Hier à Wall Street
Wall Street a terminé en baisse mardi, dans un climat volatil mêlant craintes sur le pétrole et espoirs de négociations avec l’Iran, malgré un renforcement militaire américain au Moyen-Orient.
Le PMI composite américain recule à 51,4 en mars, un plus bas de 11 mois, illustrant un ralentissement de l’activité sur fond de tensions liées à la guerre.
Jefferies a progressé de 2,53% à 40,55, après des informations du Financial Times selon lesquelles le groupe japonais Sumitomo Mitsui Financial Group étudierait un possible rachat de la banque d’investissement américaine.
De son côté, Smithfield Foods (+4,26% à 24,48) a publié des résultats supérieurs aux attentes au quatrième trimestre, tant en termes de chiffre d’affaires que de bénéfice. Cette performance s’explique notamment par une forte demande pour les produits carnés emballés et par des efforts de réduction des coûts. Dans le secteur du crédit privé,
Apollo (-0,24% à 25,46) a annoncé que son fonds Apollo Debt Solutions (ADS) limitait les retraits des investisseurs, après des demandes portant sur environ 11,2% des encours. Cette décision, qui vise à préserver la stabilité du fonds face à des sorties jugées importantes.

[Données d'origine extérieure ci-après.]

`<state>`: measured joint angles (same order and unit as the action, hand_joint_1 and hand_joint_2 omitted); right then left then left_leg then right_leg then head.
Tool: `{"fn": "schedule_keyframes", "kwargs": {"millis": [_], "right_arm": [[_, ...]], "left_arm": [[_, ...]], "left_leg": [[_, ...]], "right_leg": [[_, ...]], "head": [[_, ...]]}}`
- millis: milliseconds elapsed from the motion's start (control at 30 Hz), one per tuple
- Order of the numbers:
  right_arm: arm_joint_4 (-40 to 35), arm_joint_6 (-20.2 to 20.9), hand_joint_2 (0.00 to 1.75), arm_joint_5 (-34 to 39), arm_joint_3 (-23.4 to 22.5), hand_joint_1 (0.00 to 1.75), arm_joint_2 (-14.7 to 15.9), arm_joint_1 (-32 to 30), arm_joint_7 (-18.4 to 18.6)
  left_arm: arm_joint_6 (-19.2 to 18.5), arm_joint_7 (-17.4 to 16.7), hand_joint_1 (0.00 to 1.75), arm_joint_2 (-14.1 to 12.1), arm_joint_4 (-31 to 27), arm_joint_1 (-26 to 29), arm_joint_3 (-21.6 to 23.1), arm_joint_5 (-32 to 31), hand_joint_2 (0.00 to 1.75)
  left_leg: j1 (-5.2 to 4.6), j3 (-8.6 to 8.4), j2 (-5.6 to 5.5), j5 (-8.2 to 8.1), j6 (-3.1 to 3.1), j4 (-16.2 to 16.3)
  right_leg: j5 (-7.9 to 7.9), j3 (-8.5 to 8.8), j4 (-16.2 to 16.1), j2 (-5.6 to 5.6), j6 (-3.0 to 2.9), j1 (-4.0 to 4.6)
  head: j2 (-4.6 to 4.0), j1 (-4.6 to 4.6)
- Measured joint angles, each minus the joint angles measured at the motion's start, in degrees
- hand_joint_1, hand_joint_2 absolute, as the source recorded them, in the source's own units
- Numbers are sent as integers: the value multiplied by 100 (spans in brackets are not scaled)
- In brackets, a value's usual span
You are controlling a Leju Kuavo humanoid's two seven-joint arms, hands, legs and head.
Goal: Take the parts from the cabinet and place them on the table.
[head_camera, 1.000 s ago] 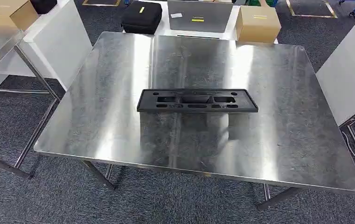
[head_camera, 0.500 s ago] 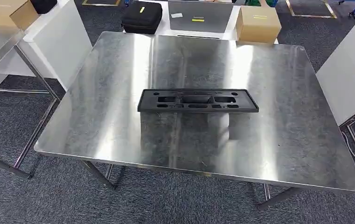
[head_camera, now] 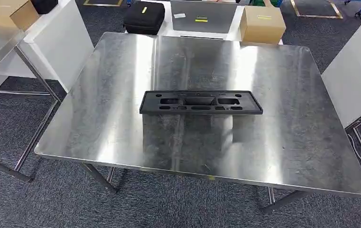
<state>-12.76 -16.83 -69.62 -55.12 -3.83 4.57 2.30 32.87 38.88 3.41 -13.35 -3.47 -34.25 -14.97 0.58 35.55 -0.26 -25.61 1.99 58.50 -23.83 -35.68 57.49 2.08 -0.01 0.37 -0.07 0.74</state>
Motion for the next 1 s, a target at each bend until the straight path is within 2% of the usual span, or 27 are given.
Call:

Une situation similaire est observée chez Ares (-1,01% à 106,04), qui a également plafonné les rachats de son propre fonds de crédit privé à 5%, après des demandes atteignant près de 11,6 % des parts en circulation, selon un document réglementaire publié mardi. Dans son sillage Blackstone a perdu 1,25% à 107,98 et Carlyle 0,88% à 47,26.
Amazon (-1,38% à 207,24) a indiqué que son activité de cloud, Amazon Web Services (AWS), à Bahreïn avait été perturbée par le conflit en cours au Moyen-Orient, en raison notamment d’une activité accrue de drones. Il s’agit de la deuxième interruption liée au contexte géopolitique en l’espace d’un mois, illustrant l’impact direct des tensions sur les infrastructures technologiques.

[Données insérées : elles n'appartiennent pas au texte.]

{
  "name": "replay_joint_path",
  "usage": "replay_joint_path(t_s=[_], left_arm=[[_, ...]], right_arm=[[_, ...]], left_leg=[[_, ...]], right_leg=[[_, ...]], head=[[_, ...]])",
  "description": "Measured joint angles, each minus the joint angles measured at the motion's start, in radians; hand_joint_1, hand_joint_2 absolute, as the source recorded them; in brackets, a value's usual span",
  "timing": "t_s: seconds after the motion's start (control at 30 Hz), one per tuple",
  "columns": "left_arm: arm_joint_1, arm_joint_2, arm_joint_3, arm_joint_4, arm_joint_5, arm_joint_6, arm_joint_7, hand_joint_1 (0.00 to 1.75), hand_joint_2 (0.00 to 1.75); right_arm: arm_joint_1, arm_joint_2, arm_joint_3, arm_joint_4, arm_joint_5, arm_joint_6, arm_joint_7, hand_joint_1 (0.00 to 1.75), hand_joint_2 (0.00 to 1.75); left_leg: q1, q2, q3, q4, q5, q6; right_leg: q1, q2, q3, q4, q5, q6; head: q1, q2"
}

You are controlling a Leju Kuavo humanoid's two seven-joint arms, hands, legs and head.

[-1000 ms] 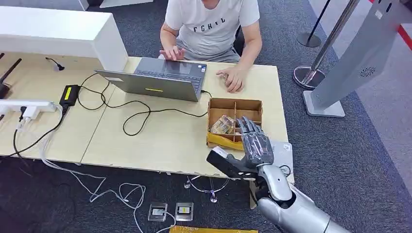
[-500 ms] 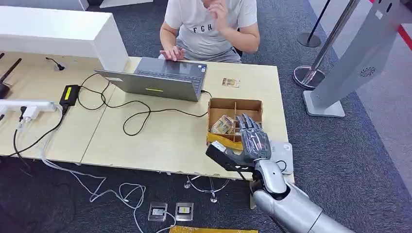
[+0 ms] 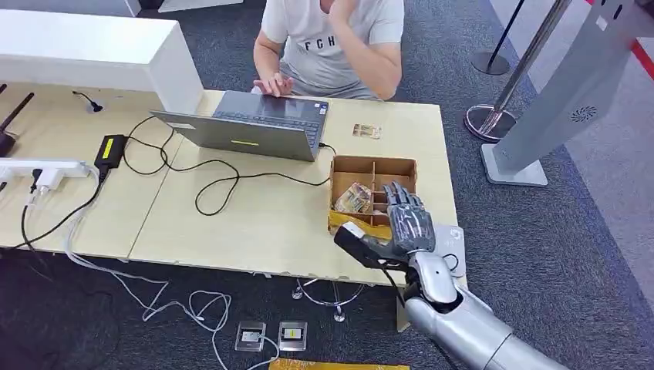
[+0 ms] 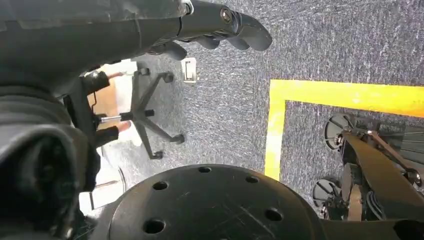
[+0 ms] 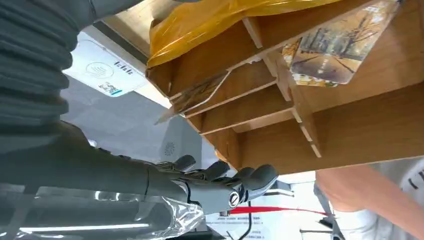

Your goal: Pass the card to the sensor for recognition and then transmit it.

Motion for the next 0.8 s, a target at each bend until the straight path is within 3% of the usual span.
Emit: replay_joint_path(t_s=[0.8], left_arm=[[0.0, 0.008, -0.008, 0.0, -0.01, -0.024, 0.005, 0.0, 0.0]], right_arm=[[-0.018, -0.003, -0.001, 0.058, 0.029, -0.028, 0.018, 0.0, 1.75]], left_leg=[[0.0, 0.0, 0.0, 0.0, 0.0, 0.0]], right_leg=[[0.0, 0.0, 0.0, 0.0, 0.0, 0.0]], head=[[0.0, 0.0]])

Smithfield foods (+4,26% à 24,48) a publié des résultats supérieurs aux attentes au quatrième trimestre, tant sur le chiffre d’affaires que sur le bénéfice. Cette performance s’explique par une demande soutenue pour les produits carnés emballés, ainsi que par des mesures efficaces de réduction des coûts.
Broadcom (-1,31% à 318,29) a pour sa part signalée des tensions persistantes dans les chaînes d’approvisionnement de l’ensemble du secteur technologique. Le groupe évoque notamment des contraintes de capacité chez son partenaire TSMC, liées à la forte demande en puces dédiées à l’intelligence artificielle, qui met sous pression les capacités de production.
Enfin, Oracle (-4,70% à 147,09) travaille actuellement à une refonte de son logiciel financier dans le cloud, destiné aux grandes entreprises, afin d’y intégrer des agents d’intelligence artificielle. L’objectif est de permettre aux utilisateurs d’interroger directement le système sur des problématiques commerciales, l’IA se chargeant ensuite de rechercher et d’analyser les données pertinentes.
Le Dow Jones a ainsi perdu ,18% à 46.124,06 points, le Nasdaq Composite 0,844% à 21.761,89 points et le S&P500 0,37% à 6.556,37 points.